TO DO =
Having found the line that holds "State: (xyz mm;", give that line and all lines after it again, word for word, through the end of the data below.

---+---

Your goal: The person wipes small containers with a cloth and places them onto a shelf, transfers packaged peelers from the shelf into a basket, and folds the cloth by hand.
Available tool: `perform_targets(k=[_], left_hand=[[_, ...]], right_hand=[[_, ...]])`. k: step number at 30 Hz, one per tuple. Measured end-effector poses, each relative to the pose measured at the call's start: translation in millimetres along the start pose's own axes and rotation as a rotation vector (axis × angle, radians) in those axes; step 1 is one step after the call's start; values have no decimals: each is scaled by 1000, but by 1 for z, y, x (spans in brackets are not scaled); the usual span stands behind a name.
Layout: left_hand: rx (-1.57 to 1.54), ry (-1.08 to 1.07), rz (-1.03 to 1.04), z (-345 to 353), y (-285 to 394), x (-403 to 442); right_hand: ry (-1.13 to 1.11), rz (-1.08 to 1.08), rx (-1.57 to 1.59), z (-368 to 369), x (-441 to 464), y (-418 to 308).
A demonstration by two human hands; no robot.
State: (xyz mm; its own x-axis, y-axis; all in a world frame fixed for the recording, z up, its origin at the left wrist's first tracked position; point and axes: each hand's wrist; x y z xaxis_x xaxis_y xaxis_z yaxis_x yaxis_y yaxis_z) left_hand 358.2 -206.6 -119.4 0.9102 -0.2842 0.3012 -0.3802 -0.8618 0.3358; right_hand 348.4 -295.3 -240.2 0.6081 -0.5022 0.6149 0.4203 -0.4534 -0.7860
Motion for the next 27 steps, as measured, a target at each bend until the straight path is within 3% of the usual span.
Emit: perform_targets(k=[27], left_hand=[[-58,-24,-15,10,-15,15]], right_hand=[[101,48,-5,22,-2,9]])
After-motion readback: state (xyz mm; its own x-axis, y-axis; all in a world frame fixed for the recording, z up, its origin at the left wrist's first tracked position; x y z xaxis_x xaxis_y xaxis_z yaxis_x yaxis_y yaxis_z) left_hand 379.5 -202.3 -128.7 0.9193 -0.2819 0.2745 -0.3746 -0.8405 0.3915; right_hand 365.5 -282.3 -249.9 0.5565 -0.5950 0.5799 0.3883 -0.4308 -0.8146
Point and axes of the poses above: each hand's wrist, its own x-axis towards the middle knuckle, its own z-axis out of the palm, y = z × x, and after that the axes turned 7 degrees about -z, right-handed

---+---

SOLUTION TO THE PROBLEM =
State: (xyz mm; its own x-axis, y-axis; all in a world frame fixed for the recording, z up, its origin at the left wrist's first tracked position; point and axes: each hand's wrist; x y z xaxis_x xaxis_y xaxis_z yaxis_x yaxis_y yaxis_z) left_hand 358.2 -206.6 -119.4 0.9102 -0.2842 0.3012 -0.3802 -0.8618 0.3358; right_hand 348.4 -295.3 -240.2 0.6081 -0.5022 0.6149 0.4203 -0.4534 -0.7860
Motion for the next 27 steps, as measured, a target at each bend until the straight path is within 3% of the usual span.
Emit: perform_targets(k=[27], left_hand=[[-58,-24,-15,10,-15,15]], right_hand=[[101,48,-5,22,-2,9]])
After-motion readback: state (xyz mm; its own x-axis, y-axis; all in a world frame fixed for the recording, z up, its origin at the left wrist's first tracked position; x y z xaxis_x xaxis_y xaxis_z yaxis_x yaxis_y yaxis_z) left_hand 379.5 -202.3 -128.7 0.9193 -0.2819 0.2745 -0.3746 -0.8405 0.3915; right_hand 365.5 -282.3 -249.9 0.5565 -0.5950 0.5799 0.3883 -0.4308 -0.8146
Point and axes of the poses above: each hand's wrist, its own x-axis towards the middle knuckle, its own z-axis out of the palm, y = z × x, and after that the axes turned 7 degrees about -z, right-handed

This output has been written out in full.